**Work instructions**
From the first line of the data below through the line holding "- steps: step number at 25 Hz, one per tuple", output each line exactly and leave the pictures out.
-- -- --
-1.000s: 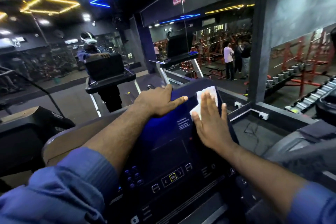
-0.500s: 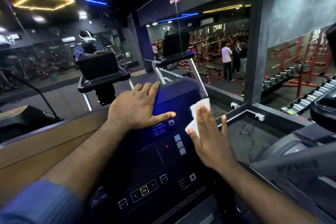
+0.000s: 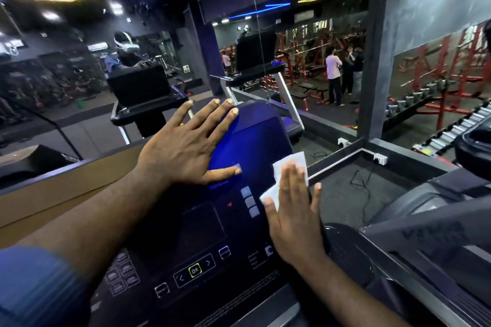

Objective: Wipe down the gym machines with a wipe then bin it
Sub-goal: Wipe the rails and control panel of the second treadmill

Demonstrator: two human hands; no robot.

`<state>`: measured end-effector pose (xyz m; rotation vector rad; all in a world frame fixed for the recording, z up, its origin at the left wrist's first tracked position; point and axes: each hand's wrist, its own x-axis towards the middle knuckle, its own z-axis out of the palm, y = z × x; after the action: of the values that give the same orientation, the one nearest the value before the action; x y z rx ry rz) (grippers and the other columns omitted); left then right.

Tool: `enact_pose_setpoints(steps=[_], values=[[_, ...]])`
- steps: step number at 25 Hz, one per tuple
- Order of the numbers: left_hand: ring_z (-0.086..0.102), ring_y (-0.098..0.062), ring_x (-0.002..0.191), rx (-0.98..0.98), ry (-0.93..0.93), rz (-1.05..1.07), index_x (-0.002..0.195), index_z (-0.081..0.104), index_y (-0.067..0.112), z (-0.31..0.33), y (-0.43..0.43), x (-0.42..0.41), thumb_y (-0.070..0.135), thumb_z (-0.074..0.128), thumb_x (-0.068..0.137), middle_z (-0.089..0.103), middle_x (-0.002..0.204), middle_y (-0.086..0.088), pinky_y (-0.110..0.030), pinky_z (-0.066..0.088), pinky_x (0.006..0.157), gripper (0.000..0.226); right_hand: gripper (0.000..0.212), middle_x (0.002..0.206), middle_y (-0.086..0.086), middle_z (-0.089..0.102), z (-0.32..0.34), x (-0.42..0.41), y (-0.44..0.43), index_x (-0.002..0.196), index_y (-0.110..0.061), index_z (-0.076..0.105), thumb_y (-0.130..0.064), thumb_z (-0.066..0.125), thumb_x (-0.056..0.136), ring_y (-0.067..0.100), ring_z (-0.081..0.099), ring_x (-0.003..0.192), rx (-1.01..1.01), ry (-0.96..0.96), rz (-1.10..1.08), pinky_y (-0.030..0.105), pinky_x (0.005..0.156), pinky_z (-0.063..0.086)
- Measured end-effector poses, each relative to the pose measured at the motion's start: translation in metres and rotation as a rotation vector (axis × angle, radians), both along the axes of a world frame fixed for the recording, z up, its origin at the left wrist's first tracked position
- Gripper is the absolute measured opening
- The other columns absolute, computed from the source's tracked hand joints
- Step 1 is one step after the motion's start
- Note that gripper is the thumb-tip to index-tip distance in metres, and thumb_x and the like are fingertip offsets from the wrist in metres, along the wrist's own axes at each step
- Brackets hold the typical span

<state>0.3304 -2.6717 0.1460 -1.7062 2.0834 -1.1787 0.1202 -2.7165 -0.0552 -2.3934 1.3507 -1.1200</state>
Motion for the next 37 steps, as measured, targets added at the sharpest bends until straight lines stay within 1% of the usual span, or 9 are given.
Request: enact_pose_setpoints(steps=[4,8,12,14,17,22,26,32,37], values=[[-0.001,-0.031,0.162,0.005,0.002,-0.012,0.166,0.008,0.004,-0.021,0.008,-0.008,0.087,0.018,0.094,0.0,0.174,-0.018,-0.054,0.008,0.13,0.111,0.07,0.174,-0.005,-0.003,-0.076,-0.039,0.042,0.167,-0.021,0.004,-0.055,0.024,0.109,0.016,0.007,0.16,-0.11,0.161,0.122,0.057,0.124,0.007],[-0.001,-0.032,0.162,0.015,0.133,-0.048,0.166,0.015,0.008,-0.104,0.042,-0.038,0.075,0.037,0.099,0.003,0.175,-0.014,-0.055,0.011,0.13,0.098,0.071,0.174,0.001,-0.011,-0.073,-0.04,0.027,0.166,-0.018,-0.007,-0.055,0.014,0.109,0.02,-0.006,0.161,0.144,0.011,-0.09,0.06,0.127,-0.001],[0.007,-0.028,0.162,-0.104,0.225,0.047,0.167,0.016,0.009,-0.144,0.086,-0.041,0.068,0.043,0.101,0.005,0.176,-0.011,-0.06,0.016,0.127,0.092,0.068,0.175,0.0,-0.004,-0.11,-0.053,0.067,0.167,-0.022,0.002,-0.054,0.022,0.11,0.02,0.001,0.161,-0.023,0.201,0.115,0.068,0.123,0.015],[0.01,-0.029,0.162,-0.137,0.212,0.091,0.166,0.016,0.008,-0.157,0.106,-0.034,0.068,0.045,0.1,0.007,0.175,-0.012,-0.061,0.017,0.127,0.094,0.068,0.174,-0.002,-0.01,-0.126,-0.069,0.066,0.166,-0.024,-0.002,-0.056,0.016,0.109,0.019,-0.004,0.161,0.084,0.138,-0.002,0.07,0.121,0.016],[0.01,-0.03,0.162,-0.118,0.196,0.127,0.166,0.015,0.006,-0.168,0.118,-0.03,0.069,0.042,0.101,0.006,0.175,-0.013,-0.062,0.019,0.126,0.095,0.072,0.172,0.001,-0.019,-0.102,-0.043,0.057,0.165,-0.019,-0.011,-0.057,0.011,0.108,0.022,-0.014,0.16,0.235,0.014,-0.102,0.067,0.124,0.007],[0.007,-0.032,0.162,-0.125,0.182,0.156,0.166,0.01,0.004,-0.172,0.116,-0.031,0.068,0.037,0.103,0.003,0.175,-0.015,-0.063,0.02,0.126,0.094,0.07,0.175,0.001,-0.005,-0.116,-0.06,0.079,0.167,-0.024,0.003,-0.054,0.027,0.108,0.025,0.0,0.161,-0.044,0.293,0.082,0.074,0.12,0.011],[0.008,-0.032,0.162,-0.145,0.183,0.151,0.166,0.012,0.004,-0.172,0.117,-0.031,0.068,0.036,0.104,0.005,0.175,-0.015,-0.063,0.022,0.125,0.092,0.074,0.173,0.003,-0.013,-0.092,-0.035,0.062,0.166,-0.02,-0.002,-0.053,0.029,0.107,0.026,-0.009,0.16,0.142,0.119,-0.107,0.076,0.119,0.004],[0.007,-0.03,0.162,-0.161,0.201,0.143,0.166,0.013,0.006,-0.171,0.117,-0.031,0.065,0.036,0.104,0.005,0.175,-0.013,-0.061,0.021,0.126,0.089,0.069,0.174,-0.006,0.002,-0.114,-0.038,0.085,0.166,-0.032,0.01,-0.057,0.035,0.107,0.021,0.007,0.16,-0.208,0.374,0.238,0.077,0.116,0.017],[0.009,-0.024,0.162,-0.153,0.243,0.132,0.167,0.015,0.012,-0.167,0.132,-0.021,0.063,0.042,0.104,0.007,0.176,-0.007,-0.055,0.021,0.128,0.086,0.072,0.174,0.002,-0.008,-0.065,0.003,0.079,0.166,-0.026,0.005,-0.056,0.031,0.106,0.024,-0.006,0.161,0.007,0.181,0.058,0.068,0.123,0.001]])
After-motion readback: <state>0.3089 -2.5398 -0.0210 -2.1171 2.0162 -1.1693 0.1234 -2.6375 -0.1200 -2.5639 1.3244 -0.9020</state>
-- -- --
**Answer space**
-1.000s: 
-0.500s: 
+0.000s: 

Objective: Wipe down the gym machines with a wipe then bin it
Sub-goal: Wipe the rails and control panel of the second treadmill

Demonstrator: two human hands; no robot.

`<state>`: measured end-effector pose (xyz m; rotation vector rad; all in a world frame fixed for the recording, z up, its origin at the left wrist's first tracked position; point and axes: each hand's wrist, its own x-axis towards the middle knuckle, its own z-axis out of the palm, y = z × x; after the action: of the values that give the same orientation, the one nearest the value before the action; x y z rx ry rz) (grippers and the other columns omitted); left then right.

Tool: `enact_pose_setpoints(steps=[_], values=[[_, ...]])`
- steps: step number at 25 Hz, one per tuple

The answer has nothing more to it.